Retype every entry below exactly as it stands.

---------- GIVEN DATA

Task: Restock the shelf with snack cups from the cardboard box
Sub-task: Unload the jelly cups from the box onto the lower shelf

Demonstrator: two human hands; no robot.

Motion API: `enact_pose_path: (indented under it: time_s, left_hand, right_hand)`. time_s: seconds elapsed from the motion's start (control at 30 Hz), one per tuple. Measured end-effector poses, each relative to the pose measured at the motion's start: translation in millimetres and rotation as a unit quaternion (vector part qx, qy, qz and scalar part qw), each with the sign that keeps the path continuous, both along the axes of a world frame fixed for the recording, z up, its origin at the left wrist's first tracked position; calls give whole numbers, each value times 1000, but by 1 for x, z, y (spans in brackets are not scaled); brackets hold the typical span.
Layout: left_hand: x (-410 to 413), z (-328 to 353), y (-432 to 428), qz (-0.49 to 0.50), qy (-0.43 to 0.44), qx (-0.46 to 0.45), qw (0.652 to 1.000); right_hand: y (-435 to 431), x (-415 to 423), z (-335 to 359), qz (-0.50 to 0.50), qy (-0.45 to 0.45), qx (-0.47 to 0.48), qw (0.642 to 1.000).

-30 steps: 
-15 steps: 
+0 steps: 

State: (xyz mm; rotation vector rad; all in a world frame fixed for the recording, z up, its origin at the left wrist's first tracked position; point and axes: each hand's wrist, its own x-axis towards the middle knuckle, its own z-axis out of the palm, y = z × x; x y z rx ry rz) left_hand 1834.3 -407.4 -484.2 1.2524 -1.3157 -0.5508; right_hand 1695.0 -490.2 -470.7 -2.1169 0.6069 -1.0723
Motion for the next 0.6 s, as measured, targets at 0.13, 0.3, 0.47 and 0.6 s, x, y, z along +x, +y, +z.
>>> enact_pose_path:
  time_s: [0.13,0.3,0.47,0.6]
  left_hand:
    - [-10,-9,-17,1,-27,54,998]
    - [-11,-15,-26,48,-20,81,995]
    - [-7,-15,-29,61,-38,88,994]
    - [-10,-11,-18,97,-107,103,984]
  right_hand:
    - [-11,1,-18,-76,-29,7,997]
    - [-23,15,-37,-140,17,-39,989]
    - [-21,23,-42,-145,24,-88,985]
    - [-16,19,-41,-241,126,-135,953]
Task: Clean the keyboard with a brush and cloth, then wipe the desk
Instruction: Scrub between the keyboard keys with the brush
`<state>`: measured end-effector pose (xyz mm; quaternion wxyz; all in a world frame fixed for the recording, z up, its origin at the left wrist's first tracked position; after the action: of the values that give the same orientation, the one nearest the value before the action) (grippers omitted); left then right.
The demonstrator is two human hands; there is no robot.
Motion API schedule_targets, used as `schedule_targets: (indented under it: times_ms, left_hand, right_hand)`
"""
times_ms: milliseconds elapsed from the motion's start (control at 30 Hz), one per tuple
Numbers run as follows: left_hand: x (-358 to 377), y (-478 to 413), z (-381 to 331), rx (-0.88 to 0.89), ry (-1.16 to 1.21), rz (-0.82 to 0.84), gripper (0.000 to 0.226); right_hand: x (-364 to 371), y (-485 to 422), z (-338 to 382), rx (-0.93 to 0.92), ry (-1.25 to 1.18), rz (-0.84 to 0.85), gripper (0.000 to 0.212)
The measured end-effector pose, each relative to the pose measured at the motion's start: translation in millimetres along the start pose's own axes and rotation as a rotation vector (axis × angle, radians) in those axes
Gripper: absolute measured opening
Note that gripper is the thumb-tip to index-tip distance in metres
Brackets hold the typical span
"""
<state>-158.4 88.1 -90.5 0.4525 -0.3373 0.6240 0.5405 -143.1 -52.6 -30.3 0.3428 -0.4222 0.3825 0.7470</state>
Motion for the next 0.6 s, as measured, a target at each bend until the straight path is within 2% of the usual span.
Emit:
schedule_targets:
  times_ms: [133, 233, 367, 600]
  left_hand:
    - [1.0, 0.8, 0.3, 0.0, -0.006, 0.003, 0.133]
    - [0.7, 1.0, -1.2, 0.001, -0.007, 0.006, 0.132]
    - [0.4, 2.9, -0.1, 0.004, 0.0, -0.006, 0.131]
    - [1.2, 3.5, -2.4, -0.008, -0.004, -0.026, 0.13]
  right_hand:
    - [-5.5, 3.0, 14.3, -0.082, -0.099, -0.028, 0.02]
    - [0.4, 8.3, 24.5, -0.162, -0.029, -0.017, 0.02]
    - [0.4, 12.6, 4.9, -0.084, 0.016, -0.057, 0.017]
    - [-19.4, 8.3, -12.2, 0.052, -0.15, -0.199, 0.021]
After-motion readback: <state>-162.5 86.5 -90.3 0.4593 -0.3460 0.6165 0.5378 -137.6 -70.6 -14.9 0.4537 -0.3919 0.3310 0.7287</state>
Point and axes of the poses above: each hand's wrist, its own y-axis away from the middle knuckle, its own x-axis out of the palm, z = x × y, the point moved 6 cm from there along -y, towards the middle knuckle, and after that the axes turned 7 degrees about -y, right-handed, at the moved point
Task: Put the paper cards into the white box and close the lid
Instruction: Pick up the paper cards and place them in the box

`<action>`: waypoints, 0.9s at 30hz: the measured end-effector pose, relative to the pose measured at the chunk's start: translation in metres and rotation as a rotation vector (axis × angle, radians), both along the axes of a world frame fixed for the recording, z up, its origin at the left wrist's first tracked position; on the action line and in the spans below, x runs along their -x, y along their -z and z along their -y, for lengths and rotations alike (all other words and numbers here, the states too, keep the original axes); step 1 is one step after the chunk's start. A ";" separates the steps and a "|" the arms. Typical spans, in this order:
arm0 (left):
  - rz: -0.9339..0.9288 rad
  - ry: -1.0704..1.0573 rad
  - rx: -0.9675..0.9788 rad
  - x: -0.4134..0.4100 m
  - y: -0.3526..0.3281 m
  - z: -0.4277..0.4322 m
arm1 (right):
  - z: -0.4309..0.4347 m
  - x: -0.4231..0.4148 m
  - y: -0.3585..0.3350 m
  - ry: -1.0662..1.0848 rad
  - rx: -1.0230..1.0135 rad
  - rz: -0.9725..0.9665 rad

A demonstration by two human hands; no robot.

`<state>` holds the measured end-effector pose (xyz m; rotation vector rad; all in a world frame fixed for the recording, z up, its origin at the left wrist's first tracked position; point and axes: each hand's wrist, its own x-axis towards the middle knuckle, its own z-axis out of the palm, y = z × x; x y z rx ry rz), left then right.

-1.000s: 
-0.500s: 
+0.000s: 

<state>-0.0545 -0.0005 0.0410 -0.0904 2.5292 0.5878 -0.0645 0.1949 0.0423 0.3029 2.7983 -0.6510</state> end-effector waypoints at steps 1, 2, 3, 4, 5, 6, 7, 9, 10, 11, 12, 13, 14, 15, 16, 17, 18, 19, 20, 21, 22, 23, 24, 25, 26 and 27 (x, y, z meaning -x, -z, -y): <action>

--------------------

> [RESPONSE]:
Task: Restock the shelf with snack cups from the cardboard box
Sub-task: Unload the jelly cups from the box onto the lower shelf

Demonstrator: two human hands; no robot.

Motion API: `enact_pose_path: (indented under it: time_s, left_hand, right_hand)`. time_s: seconds elapsed from the motion's start (control at 30 Hz), one per tuple. Measured end-effector poses, each relative to the pose measured at the motion's start: translation in millimetres and rotation as a unit quaternion (vector part qx, qy, qz and scalar part qw), each with the sign that keeps the path continuous, both along the axes of a world frame fixed for the recording, z up, its origin at the left wrist's first tracked position; calls give whole numbers, each value times 1000, but by 1 for x, z, y (spans in brackets are not scaled); brackets hold the typical span.
Layout: left_hand: x (-410 to 413), z (-328 to 353), y (-432 to 428), qz (-0.49 to 0.50), qy (-0.43 to 0.44), qx (-0.46 to 0.45), qw (0.652 to 1.000); right_hand: y (-435 to 431), x (-415 to 423), z (-335 to 359), qz (-0.50 to 0.50), qy (-0.45 to 0.45), qx (-0.47 to 0.48), qw (0.642 to 1.000).

-30 steps: 
-15 steps: 
+0 steps: 

State: (xyz mm; rotation vector rad; all in a world frame fixed for the recording, z up, its origin at the left wrist's first tracked position; point and axes: each hand's wrist, its own x-axis towards the middle knuckle, its own z-axis out of the palm, y = z × x; x y z rx ry rz) left_hand 1834.3 -407.4 -484.2 1.2524 -1.3157 -0.5508; right_hand 1695.0 -490.2 -470.7 -2.1169 0.6069 -1.0723
Motion for the next 0.6 s, as measured, targets at 0.13, 0.3, 0.47 and 0.6 s, x, y, z along +x, +y, +z.
>>> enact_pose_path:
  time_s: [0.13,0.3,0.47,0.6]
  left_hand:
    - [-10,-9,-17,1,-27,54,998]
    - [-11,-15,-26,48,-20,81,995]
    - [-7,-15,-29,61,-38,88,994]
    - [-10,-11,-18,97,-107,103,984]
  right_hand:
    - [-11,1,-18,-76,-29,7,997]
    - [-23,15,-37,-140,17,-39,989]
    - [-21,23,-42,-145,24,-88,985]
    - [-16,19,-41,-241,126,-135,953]
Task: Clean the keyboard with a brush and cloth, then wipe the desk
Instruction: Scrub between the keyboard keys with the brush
`<state>`: measured end-effector pose (xyz mm; quaternion wxyz; all in a world frame fixed for the recording, z up, its origin at the left wrist's first tracked position; after the action: of the values that give the same orientation, the one nearest the value before the action) (grippers omitted); left then right.
The demonstrator is two human hands; there is no robot.
Motion API schedule_targets, used as `schedule_targets: (indented under it: times_ms, left_hand, right_hand)`
"""
times_ms: milliseconds elapsed from the motion's start (control at 30 Hz), one per tuple
Numbers run as follows: left_hand: x (-358 to 377), y (-478 to 413), z (-381 to 331), rx (-0.88 to 0.89), ry (-1.16 to 1.21), rz (-0.82 to 0.84), gripper (0.000 to 0.226); right_hand: x (-364 to 371), y (-485 to 422), z (-338 to 382), rx (-0.93 to 0.92), ry (-1.25 to 1.18), rz (-0.84 to 0.85), gripper (0.000 to 0.212)
The measured end-effector pose, each relative to the pose measured at the motion's start: translation in millimetres along the start pose's own axes and rotation as a rotation vector (axis × angle, radians) in those axes
Gripper: absolute measured opening
Note that gripper is the thumb-tip to index-tip distance in metres
Brackets hold the typical span
"""
<state>-158.4 88.1 -90.5 0.4525 -0.3373 0.6240 0.5405 -143.1 -52.6 -30.3 0.3428 -0.4222 0.3825 0.7470</state>
Motion for the next 0.6 s, as measured, a target at each bend until the straight path is within 2% of the usual span.
Emit:
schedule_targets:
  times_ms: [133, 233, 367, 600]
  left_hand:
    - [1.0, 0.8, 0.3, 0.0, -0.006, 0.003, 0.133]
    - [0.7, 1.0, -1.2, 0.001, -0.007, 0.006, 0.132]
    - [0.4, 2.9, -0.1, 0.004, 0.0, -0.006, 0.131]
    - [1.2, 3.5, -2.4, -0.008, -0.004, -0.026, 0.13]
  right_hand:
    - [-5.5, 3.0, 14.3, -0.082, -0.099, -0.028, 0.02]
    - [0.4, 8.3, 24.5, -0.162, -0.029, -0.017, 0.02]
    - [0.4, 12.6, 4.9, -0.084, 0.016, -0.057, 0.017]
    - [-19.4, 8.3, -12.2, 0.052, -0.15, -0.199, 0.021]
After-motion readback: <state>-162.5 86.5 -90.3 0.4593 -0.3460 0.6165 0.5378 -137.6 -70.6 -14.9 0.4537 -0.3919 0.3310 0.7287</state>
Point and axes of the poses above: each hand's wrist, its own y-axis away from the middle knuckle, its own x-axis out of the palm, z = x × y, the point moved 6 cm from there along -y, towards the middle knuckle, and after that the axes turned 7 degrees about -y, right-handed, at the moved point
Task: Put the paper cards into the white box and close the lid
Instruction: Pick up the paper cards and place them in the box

`<action>`: waypoints, 0.9s at 30hz: the measured end-effector pose, relative to the pose measured at the chunk's start: translation in metres and rotation as a rotation vector (axis × angle, radians), both along the axes of a world frame fixed for the recording, z up, its origin at the left wrist's first tracked position; on the action line and in the spans below, x runs along their -x, y along their -z and z along their -y, for lengths and rotations alike (all other words and numbers here, the states too, keep the original axes); step 1 is one step after the chunk's start. A ";" separates the steps and a "|" the arms. Typical spans, in this order:
arm0 (left):
  - rz: -0.9339..0.9288 rad
  - ry: -1.0704..1.0573 rad
  - rx: -0.9675..0.9788 rad
  - x: -0.4134..0.4100 m
  - y: -0.3526..0.3281 m
  - z: -0.4277..0.4322 m
arm1 (right):
  - z: -0.4309..0.4347 m
  - x: -0.4231..0.4148 m
  - y: -0.3585..0.3350 m
  - ry: -1.0662..1.0848 rad
  - rx: -1.0230..1.0135 rad
  - rz: -0.9725..0.9665 rad

A demonstration by two human hands; no robot.

`<state>` holds the measured end-effector pose (xyz m; rotation vector rad; all in a world frame fixed for the recording, z up, its origin at the left wrist's first tracked position; point and axes: each hand's wrist, its own x-axis towards the middle knuckle, its own z-axis out of the palm, y = z × x; x y z rx ry rz), left then right.

-1.000s: 
-0.500s: 
+0.000s: 

<state>-0.0545 -0.0005 0.0410 -0.0904 2.5292 0.5878 -0.0645 0.1949 0.0423 0.3029 2.7983 -0.6510</state> end-effector waypoints at steps 1, 2, 3, 4, 5, 6, 7, 9, 10, 11, 12, 13, 14, 15, 16, 17, 18, 19, 20, 21, 22, 23, 24, 25, 26 and 27 (x, y, z meaning -x, -z, -y): <action>

Nothing remains open in this exercise.